L’importanza del richiamo e come insegnarlo al cane

Un cane a cui piace ascoltare il proprietario, e che non lo teme, dovrebbe essere sempre entusiasta di correre da lui e rispondere al richiamo

Sabrina Romani Medico Veterinario

Il comando del richiamo è importante tanto per il cane quanto per il padrone, e dovrebbe essere la prima cosa da insegnare all’animale. Non solo fa comprendere al cane chi è il capo branco, ma permette al padrone di avere sempre sotto controllo il pet senza il pericolo che scappi, mettendosi in pericolo. Ovviamente, ci sono alcune fasi obbligatorie da seguire, affinché il quattro zampe apprenda correttamente il comando.

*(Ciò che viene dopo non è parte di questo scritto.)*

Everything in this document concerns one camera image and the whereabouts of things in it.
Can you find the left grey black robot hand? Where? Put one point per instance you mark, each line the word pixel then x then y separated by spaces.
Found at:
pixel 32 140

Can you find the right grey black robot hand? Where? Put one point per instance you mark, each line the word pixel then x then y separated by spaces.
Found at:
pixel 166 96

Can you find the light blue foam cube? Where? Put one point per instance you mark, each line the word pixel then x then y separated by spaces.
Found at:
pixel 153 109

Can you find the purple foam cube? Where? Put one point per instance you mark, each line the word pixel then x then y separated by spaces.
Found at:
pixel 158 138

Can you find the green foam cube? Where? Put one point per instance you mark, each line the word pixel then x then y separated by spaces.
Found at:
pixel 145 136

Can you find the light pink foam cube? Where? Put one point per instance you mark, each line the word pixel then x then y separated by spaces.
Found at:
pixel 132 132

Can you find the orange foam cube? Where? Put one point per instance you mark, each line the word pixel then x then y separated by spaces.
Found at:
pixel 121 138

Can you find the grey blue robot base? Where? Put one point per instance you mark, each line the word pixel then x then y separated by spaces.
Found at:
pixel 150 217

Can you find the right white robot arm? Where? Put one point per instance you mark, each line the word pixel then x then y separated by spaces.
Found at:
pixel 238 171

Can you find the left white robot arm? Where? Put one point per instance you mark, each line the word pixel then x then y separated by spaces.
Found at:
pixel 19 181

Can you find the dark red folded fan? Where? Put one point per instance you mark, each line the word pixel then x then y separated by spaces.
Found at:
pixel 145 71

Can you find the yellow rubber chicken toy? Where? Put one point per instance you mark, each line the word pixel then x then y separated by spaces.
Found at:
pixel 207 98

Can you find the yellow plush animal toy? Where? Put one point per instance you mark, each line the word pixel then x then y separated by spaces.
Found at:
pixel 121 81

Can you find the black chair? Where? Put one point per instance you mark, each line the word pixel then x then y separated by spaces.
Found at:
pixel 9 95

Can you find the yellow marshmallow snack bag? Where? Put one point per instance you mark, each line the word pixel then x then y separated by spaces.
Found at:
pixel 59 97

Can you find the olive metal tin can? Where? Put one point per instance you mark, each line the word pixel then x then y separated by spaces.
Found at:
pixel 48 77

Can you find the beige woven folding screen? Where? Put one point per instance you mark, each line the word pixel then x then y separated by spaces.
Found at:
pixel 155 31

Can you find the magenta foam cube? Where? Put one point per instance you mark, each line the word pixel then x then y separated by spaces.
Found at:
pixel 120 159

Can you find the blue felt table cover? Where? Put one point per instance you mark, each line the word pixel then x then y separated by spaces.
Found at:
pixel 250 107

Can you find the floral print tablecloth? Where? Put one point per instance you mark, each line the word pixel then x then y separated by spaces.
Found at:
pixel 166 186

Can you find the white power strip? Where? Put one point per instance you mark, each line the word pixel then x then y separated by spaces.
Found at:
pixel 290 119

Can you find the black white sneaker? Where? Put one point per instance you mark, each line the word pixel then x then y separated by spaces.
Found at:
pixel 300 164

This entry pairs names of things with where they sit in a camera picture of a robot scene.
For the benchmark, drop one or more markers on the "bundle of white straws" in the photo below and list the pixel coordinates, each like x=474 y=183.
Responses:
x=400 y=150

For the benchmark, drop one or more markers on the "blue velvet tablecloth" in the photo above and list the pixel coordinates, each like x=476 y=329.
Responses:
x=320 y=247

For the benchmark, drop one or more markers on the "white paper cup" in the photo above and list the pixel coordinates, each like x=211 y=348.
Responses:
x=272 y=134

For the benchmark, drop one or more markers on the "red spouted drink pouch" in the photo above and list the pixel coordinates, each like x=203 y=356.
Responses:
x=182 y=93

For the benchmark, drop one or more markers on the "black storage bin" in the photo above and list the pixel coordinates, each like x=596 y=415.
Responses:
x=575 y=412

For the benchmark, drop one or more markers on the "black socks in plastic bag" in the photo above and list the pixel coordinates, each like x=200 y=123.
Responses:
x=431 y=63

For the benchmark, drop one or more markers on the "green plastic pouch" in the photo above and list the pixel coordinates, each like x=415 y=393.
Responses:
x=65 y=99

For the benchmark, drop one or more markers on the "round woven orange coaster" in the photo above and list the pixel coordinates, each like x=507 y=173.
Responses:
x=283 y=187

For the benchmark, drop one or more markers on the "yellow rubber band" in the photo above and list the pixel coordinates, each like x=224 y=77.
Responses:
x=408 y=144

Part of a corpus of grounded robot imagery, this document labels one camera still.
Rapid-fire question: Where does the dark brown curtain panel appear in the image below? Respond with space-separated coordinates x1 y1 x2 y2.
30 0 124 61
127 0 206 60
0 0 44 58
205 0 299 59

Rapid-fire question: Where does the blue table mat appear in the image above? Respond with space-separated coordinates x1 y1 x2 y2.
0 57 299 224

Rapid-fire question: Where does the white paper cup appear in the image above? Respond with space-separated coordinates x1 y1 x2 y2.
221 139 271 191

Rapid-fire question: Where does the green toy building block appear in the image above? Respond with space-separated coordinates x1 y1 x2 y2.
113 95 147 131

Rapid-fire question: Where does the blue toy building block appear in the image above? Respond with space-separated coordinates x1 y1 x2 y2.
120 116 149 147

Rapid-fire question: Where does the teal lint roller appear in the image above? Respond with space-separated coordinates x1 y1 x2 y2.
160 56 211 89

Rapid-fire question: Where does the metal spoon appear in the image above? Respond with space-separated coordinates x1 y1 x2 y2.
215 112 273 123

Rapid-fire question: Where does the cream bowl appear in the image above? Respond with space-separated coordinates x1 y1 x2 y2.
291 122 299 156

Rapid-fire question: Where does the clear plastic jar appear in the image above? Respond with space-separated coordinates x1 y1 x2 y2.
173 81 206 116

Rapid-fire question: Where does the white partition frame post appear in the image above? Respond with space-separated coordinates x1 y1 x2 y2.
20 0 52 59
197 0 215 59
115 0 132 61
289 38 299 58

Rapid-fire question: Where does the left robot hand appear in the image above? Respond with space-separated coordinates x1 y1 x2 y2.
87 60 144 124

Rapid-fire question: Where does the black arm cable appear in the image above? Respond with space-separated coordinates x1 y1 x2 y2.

Un cane a cui piace ascoltare il proprietario, e che non lo teme, dovrebbe essere sempre entusiasta di correre da lui e rispondere al richiamo. Ma, allora, come mai ci sono tanti cani che quando vengono richiamati non alzano nemmeno la testa dal terreno? Ce lo spiega la dottoressa Sabrina: “La risposta, in realtà, è molto semplice. Questi proprietari hanno commesso o stanno tutt’ora commettendo errori di educazione col proprio quattrozampe”.

Regola numero uno: il nome del cane non va utilizzato per richiamarlo, serve solo per attivare l’attenzione del cane, esattamente come succede a noi umani.

Per creare un richiamo con motivazione e felicità, andrà premiato appena ci raggiunge sempre e comunque, anche se non viene alla prima chiamata o non viene con velocità entusiasmante.